#### Exercise description
Below are entries with pictures in them. Output exactly the lines starting at the line with "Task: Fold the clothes" and ending at the line with "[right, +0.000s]", both included, but not the pictures.

Segment Open

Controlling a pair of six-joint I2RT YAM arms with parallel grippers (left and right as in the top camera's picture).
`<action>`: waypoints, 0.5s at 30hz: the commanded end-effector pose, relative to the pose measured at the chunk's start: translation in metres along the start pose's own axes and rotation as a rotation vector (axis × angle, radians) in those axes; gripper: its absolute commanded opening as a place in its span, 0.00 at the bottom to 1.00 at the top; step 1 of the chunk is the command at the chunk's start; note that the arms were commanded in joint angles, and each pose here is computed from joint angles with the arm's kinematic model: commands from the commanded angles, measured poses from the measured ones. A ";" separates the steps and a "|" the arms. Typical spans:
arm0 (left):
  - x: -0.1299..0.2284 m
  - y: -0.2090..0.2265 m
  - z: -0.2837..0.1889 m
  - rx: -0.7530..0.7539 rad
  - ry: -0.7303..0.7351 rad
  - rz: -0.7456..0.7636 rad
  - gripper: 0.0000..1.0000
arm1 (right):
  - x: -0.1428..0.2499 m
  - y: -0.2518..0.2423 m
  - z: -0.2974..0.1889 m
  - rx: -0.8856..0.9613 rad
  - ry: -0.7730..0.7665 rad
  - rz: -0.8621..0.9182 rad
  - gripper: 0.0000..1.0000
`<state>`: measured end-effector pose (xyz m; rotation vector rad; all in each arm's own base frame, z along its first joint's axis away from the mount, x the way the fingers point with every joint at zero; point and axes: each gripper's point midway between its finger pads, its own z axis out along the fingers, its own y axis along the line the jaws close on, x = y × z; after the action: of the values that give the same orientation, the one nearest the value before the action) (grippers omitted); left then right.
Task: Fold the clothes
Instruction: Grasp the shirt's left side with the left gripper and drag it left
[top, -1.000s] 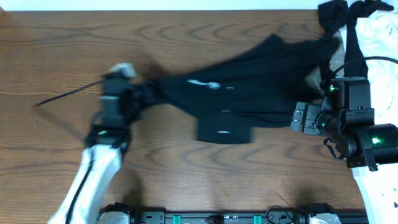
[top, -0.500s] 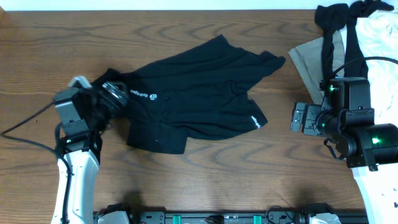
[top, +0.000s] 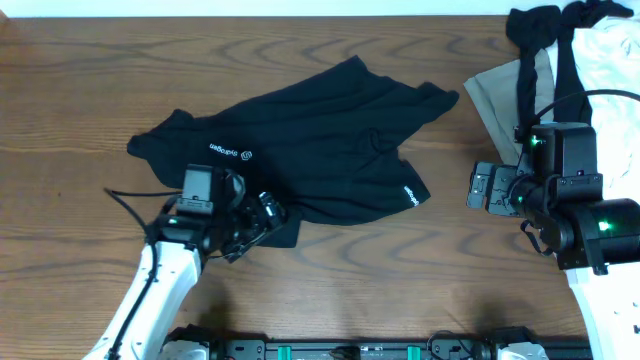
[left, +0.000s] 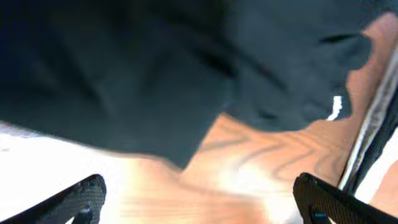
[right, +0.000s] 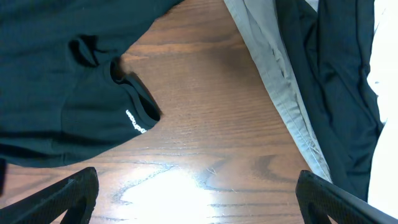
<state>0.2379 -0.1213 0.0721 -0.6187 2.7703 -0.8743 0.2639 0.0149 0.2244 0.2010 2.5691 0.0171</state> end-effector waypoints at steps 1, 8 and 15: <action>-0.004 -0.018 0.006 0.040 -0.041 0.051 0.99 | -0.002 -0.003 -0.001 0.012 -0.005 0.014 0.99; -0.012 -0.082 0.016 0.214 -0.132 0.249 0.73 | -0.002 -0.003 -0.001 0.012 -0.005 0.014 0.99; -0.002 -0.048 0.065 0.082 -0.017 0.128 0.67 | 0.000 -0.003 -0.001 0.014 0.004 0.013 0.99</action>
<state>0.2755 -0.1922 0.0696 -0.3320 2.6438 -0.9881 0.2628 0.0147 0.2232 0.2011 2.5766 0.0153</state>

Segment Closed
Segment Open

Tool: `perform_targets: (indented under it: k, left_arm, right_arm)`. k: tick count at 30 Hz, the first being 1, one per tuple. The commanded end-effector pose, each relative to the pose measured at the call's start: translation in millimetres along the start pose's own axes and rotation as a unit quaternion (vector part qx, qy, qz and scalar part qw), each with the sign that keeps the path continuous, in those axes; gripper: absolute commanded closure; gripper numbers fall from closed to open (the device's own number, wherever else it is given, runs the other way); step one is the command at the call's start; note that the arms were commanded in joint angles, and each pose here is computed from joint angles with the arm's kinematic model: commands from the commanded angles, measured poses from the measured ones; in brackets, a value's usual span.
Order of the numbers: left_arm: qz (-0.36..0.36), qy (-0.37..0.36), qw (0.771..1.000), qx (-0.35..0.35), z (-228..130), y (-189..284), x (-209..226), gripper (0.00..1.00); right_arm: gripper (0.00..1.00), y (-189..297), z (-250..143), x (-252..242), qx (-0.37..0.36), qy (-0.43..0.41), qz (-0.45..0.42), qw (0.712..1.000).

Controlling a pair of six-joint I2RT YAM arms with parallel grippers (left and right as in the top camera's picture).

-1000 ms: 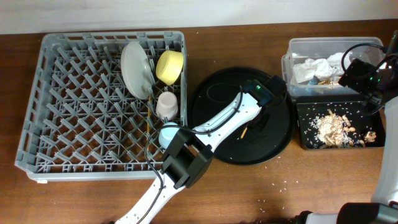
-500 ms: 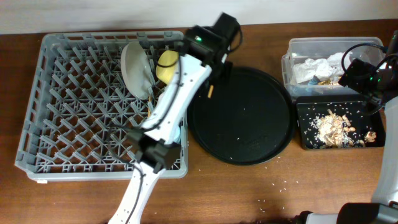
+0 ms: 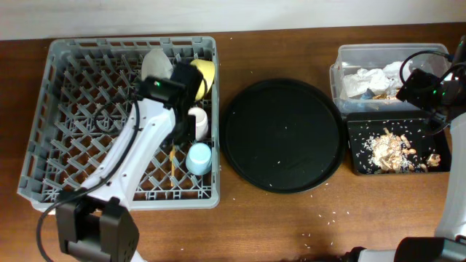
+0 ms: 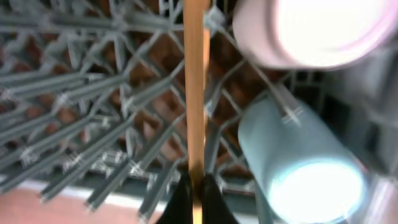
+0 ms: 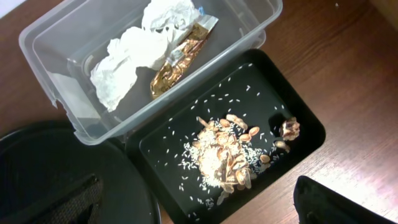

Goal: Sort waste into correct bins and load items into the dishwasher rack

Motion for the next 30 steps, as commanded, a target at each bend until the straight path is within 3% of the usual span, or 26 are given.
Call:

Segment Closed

#### Solution for this problem
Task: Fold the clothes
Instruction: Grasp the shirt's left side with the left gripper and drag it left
[top, -1.000s] 
[top, -0.500s] 
[top, +0.000s] 
[left, +0.000s] 
[right, +0.000s] 

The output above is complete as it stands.